Едва гребцы успели развернуть лодку навстречу волне, как первый удар шторма чуть не опрокинул органовский каяк. Волна пронеслась, вызывая следом возмущение моря, и тут уже подступил туман. Когда оставалось до наползающего края тумана совсем близко, стало отчетливо видно, с каким мрачным торжеством, с какой зловещей непреклонностью и неотвратимостью двигалась эта клубящаяся, живая тьма.

– Запоминайте ветер! Запоминайте ветер! – успел прокричать Орган. И сразу все потонуло в беспросветной мгле.
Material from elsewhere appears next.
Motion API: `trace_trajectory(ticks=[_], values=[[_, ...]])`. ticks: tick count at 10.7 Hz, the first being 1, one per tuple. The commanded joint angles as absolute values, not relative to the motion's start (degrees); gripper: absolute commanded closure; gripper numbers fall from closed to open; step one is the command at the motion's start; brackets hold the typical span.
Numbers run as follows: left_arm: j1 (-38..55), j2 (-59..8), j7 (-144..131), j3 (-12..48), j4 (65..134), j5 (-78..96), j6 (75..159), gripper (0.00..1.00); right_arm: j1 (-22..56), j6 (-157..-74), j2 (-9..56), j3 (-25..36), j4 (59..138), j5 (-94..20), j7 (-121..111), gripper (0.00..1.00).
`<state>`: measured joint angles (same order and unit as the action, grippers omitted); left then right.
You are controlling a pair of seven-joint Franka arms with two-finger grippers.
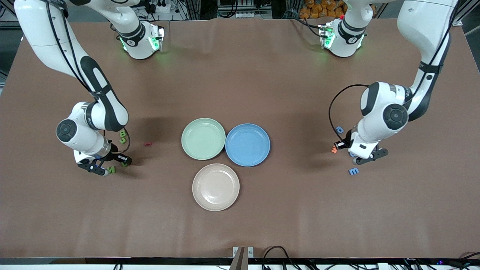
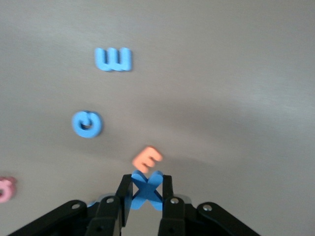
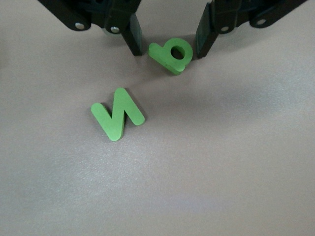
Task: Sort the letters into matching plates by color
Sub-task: 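Close the left gripper on the X while the right gripper grasps the a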
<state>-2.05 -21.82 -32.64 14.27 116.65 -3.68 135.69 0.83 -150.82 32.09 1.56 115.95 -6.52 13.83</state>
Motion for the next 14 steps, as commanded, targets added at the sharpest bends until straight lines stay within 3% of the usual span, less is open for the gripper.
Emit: trace_trajectory(ticks=[1, 7, 14], values=[[3.1, -24.5, -41.7, 14.5, 112.2, -4.7, 134.7, 1.00, 0.5, -152.3, 32.0, 1.4, 116.6, -6.1, 13.4, 0.47], [9.0, -27.5, -50.4, 14.5, 106.3, -4.7, 134.8, 1.00, 0.4, -152.8, 32.1, 1.5, 116.7, -5.2, 13.3, 0.64], [17.0, -29.0, -58.3, 14.5, 103.7, -4.7, 134.7, 1.00, 0.9, -151.2, 30.1, 1.4, 116.6, -5.2, 13.6, 0.65]])
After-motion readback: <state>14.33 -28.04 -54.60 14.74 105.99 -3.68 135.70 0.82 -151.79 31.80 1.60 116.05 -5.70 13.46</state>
Туман обрушился, как обвал, погребая их в пучину безмерного мрака. Сразу, в мгновение ока, они попали из одного мира в другой. Все исчезло. С этой минуты не стало ни неба, ни моря, ни лодки. Они не различали даже лиц друг друга. И с этой минуты они уже не знали покоя – море бушевало. Лодку кидало то вверх, то вниз, то разом вскидывая, то низвергая разом в расступающуюся пропасть между волнами. От брызг и всплесков одежда намокала, тяжелела. Но самая большая беда заключалась в том, что люди в сплошном тумане ничего не различали вокруг, ровным счетом ничего не видели и не могли определить, что происходит в море, что следует предпринять. Оставалось единственное – бороться наугад, вслепую, только бы удержать каким-либо способом лодку на плаву, не дать ей перевернуться. Теперь уже не могло быть и речи, чтобы направлять лодку к какой-то цели. Волны несли ее по своей необузданной прихоти неизвестно куда, и неизвестно, как долго могло так продолжаться.